Contenzioso

Salvaguardato l’esodato che ha trovato un nuovo impiego

Non valido il divieto di tornare in attività introdotto da un decreto ministeriale ma non previsto dalla legge

immagine non disponibile

di Matteo Prioschi

Un decreto ministeriale di attuazione non può introdurre un requisito di accesso alla salvaguardia non previsto dalla relativa legge. Di conseguenza ha diritto alla pensione con le regole ante riforma Fornero l'esodato che, rimasto senza impiego, si è trovato una nuova occupazione prima di maturare i requisiti previdenziali.

L'articolo 6, comma 2-ter, del Dl 216/2011 ha stabilito che i lavoratori esodati entro il 2011, per risoluzione unilaterale del rapporto di lavoro, o per accordi individuali o collettivi di incentivi all'esodo, potevano accedere alla pensione con i requisiti ante riforma se li avessero maturati entro 24 mesi dall'entrata in vigore del Dl 201/2011 (contenente la riforma).

Successivamente, il decreto del ministero del Lavoro del 1° giugno 2012, emanato sulla base dell'articolo 24, comma 15, del Dl 201/2011 per attuare la salvaguardia di questa e altre categorie di lavoratori, ha aggiunto il requisito della non rioccupazione, nel periodo intercorrente tra l'esodo e il pensionamento.

La Cassazione (sentenza 31335/2022) rileva che il Dm «trattandosi di fonte normativa secondaria...non poteva autonomamente istituire requisiti non previsti dalla norma primaria, ostandovi il principio di gerarchia delle fonti...e il principio di legalità dell'azione amministrativa, che non consentono che un atto normativo di rango secondario possa introdurre requisiti per l'accesso a una prestazione previdenziale che non siano in alcun modo contemplati dalla fonte primaria che ad esso rinvii per la sua attuazione».

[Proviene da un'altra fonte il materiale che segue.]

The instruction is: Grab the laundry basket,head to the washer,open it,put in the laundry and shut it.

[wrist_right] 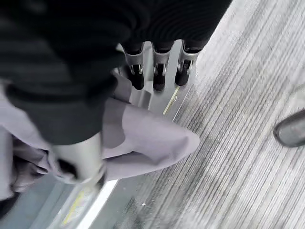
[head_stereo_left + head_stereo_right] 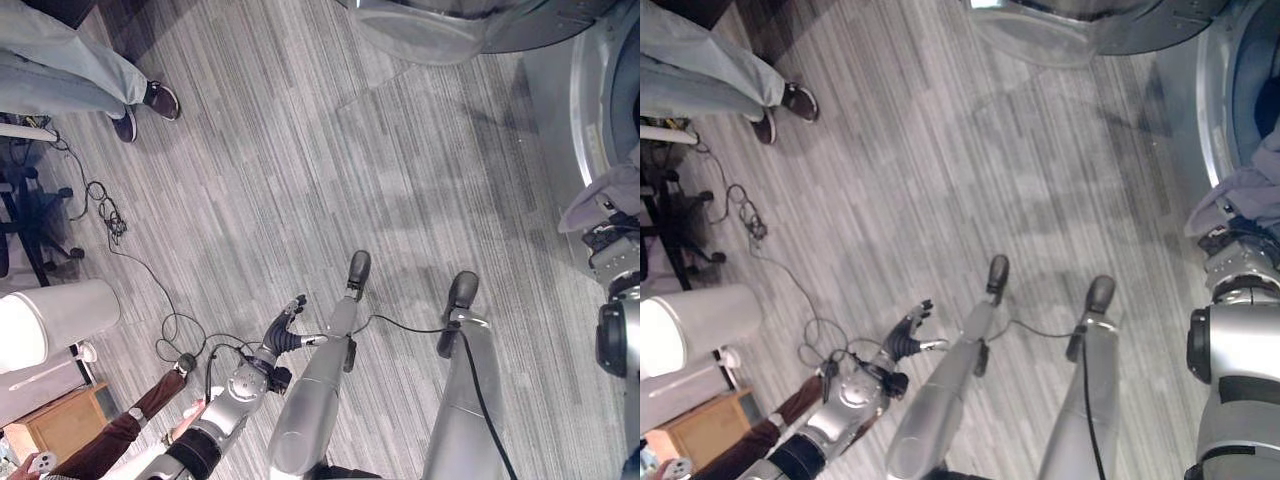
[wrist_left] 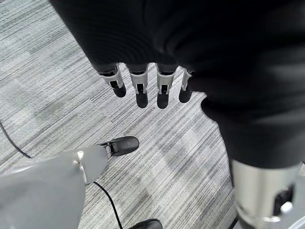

Nel caso specifico, l'ulteriore requisito non può essere giustificato nemmeno dal decreto legge 95/2012 che ha ampliato la platea dei salvaguardati a chi avrebbe maturato i requisiti tra i 24 e i 36 mesi successivi alla riforma. La frase in esso contenuta, secondo cui restano ferme «le disposizioni, i presupposti e le condizioni di cui al decreto del Ministro del lavoro e dlele politiche sociali, di concerto con il Ministro dell'economia e delle fiannza del 1° giugno 2012», per il principio di irretroattività della legge vale solo per l'ulteriore platea indiviuda dal Dl 95/2012.

Sempre in tema di salvaguardia previdenziale, con la sentenza 31334/2022 la Cassazione ha giudicato che se una persona, durante la salvaguardia, ha maturato i requisiti post-riforma, accede alla pensione sulla base di quest'ultimi e non di quelli previgenti.

Nel caso specifico, un lavoratore finito in mobilità è stato salvaguardato in base all'articolo 22, comma 1, lettera a del Dl 95/2012 (nella versione antecedente le modifiche apportate dalla legge 147/2014), secondo il quale si poteva accedere con i requisiti ante riforma se maturati durante la mobilità. Durante tale periodo il lavoratore ha maturato, dopo il 1° gennaio 2014, i requisiti per la pensione previsti dalla riforma, ma ha chiesto di andare in pensione prima sulla base dei vecchi requisiti.

La Cassazione osserva che la finalità dell'intervento di salvaguardia è tutelare i lavoratori in mobilità che, con le regole previgenti, avrebbero avuto accesso alla pensione terminato l'ammortizzatore sociale. Si tratta di una deroga che deve essere interpretata nel senso di escludervi chi, nonostante il cambio delle regole, ha maturato comunque il diritto alla pensione entro il periodo di mobilità.